- **WHAT YOU ARE ASKED TO DO**: Transcribe the data below verbatim from the line with "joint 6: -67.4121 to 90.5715" to the line with "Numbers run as". Include both of those lines.
*** Opening DATA EXCERPTS ***
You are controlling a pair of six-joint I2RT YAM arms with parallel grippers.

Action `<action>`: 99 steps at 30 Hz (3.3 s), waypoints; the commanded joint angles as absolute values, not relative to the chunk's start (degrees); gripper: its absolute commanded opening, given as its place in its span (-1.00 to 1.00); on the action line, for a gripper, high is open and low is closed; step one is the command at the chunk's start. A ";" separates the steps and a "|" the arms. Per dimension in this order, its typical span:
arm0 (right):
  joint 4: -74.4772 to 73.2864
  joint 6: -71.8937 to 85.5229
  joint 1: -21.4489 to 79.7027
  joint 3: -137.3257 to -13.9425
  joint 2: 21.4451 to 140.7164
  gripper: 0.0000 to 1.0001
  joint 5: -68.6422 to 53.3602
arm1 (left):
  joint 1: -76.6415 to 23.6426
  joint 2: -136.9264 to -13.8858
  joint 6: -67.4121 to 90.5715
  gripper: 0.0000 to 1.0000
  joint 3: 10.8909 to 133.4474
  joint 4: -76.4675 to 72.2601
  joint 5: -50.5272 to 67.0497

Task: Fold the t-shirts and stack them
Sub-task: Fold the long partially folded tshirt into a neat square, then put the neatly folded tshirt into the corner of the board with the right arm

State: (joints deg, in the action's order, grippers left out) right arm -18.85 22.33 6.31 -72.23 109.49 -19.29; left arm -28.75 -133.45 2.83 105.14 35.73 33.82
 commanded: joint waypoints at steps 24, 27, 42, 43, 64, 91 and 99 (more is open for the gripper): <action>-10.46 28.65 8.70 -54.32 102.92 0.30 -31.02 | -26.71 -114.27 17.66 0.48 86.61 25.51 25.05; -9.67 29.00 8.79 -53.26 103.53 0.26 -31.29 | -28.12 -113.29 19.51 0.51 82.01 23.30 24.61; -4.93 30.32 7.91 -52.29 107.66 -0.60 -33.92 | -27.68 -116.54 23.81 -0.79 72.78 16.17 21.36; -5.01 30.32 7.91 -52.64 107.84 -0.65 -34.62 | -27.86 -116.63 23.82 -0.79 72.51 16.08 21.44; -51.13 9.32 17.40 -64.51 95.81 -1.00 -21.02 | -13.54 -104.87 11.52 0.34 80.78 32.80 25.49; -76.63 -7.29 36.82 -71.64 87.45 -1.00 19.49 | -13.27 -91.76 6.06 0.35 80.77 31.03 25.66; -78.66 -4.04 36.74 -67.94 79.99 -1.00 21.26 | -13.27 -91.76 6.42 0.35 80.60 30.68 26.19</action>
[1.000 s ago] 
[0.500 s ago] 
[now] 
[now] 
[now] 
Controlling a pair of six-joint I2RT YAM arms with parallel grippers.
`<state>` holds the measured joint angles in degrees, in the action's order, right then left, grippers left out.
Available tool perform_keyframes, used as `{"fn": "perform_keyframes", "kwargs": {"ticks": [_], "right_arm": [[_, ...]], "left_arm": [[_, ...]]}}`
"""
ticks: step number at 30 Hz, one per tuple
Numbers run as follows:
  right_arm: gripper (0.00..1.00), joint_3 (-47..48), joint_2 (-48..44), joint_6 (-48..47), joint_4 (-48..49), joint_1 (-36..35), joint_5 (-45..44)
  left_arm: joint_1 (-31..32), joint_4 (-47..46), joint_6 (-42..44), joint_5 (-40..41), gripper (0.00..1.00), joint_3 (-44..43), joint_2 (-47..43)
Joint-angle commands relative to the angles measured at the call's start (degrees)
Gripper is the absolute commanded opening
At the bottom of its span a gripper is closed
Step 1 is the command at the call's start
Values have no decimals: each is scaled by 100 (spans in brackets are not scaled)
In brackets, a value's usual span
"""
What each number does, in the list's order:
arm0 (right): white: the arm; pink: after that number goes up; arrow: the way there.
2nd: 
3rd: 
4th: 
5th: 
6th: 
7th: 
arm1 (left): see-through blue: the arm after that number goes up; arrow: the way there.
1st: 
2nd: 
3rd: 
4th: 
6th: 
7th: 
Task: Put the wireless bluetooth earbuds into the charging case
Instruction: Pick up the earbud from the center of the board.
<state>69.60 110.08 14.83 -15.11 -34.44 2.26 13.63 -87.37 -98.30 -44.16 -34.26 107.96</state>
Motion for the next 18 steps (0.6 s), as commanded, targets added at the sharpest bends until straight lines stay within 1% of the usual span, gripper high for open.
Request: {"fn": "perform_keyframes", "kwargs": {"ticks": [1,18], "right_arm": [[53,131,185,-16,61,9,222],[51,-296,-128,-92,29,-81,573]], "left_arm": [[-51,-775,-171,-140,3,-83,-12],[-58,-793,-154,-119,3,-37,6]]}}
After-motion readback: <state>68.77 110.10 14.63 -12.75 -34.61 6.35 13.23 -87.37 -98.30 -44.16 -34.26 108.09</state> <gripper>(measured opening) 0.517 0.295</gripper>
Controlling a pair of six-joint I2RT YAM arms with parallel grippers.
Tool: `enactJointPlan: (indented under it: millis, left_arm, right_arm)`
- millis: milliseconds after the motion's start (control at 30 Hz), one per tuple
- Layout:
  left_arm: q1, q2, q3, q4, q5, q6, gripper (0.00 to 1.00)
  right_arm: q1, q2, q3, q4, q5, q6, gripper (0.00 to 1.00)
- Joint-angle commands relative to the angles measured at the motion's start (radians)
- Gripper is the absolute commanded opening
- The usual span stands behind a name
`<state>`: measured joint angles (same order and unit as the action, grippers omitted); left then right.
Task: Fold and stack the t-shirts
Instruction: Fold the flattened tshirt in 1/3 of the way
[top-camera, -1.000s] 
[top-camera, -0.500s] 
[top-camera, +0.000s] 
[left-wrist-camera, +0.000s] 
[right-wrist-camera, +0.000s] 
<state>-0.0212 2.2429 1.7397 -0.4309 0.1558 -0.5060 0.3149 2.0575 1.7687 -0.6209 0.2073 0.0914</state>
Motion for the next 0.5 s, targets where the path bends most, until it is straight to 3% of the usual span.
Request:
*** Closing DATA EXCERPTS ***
- **REPLY**:
  joint 6: -67.4121 to 90.5715
  gripper: 0.0000 to 1.0000
  joint 3: 10.8909 to 133.4474
  joint 4: -76.4675 to 72.2601
  joint 5: -50.5272 to 67.0497

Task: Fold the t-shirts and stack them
Sub-task: Fold the long partially folded tshirt into a neat square, then put the neatly folded tshirt into the corner of the board with the right arm

State: (joints deg, in the action's order, grippers left out) right arm -18.85 22.33 6.31 -72.23 109.49 -19.29; left arm -28.75 -133.45 2.83 105.14 35.73 33.82
 commanded: joint waypoints at steps 24, 27, 42, 43, 64, 91 and 99 (more is open for the gripper): <action>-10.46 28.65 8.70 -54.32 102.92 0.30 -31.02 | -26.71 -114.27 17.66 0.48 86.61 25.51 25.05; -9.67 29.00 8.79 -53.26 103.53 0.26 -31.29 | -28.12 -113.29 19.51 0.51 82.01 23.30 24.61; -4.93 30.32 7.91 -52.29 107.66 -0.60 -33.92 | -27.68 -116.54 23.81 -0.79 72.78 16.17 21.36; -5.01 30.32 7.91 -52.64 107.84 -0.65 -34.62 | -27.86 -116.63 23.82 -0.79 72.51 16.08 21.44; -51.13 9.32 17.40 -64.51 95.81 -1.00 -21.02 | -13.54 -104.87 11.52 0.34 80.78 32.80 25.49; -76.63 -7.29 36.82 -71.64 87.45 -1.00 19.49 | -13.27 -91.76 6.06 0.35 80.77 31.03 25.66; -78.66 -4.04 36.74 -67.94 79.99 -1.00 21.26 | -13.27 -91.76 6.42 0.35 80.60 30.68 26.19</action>
[1.000 s ago] 
[0.500 s ago] 
[now] 
[now] 
[now] 
Controlling a pair of six-joint I2RT YAM arms with parallel grippers.
`<state>` holds the measured joint angles in degrees, in the action's order, right then left, grippers left out.
Available tool perform_keyframes, used as `{"fn": "perform_keyframes", "kwargs": {"ticks": [_], "right_arm": [[_, ...]], "left_arm": [[_, ...]]}}`
"""
ticks: step number at 30 Hz, one per tuple
Numbers run as follows:

The required output has been supplied.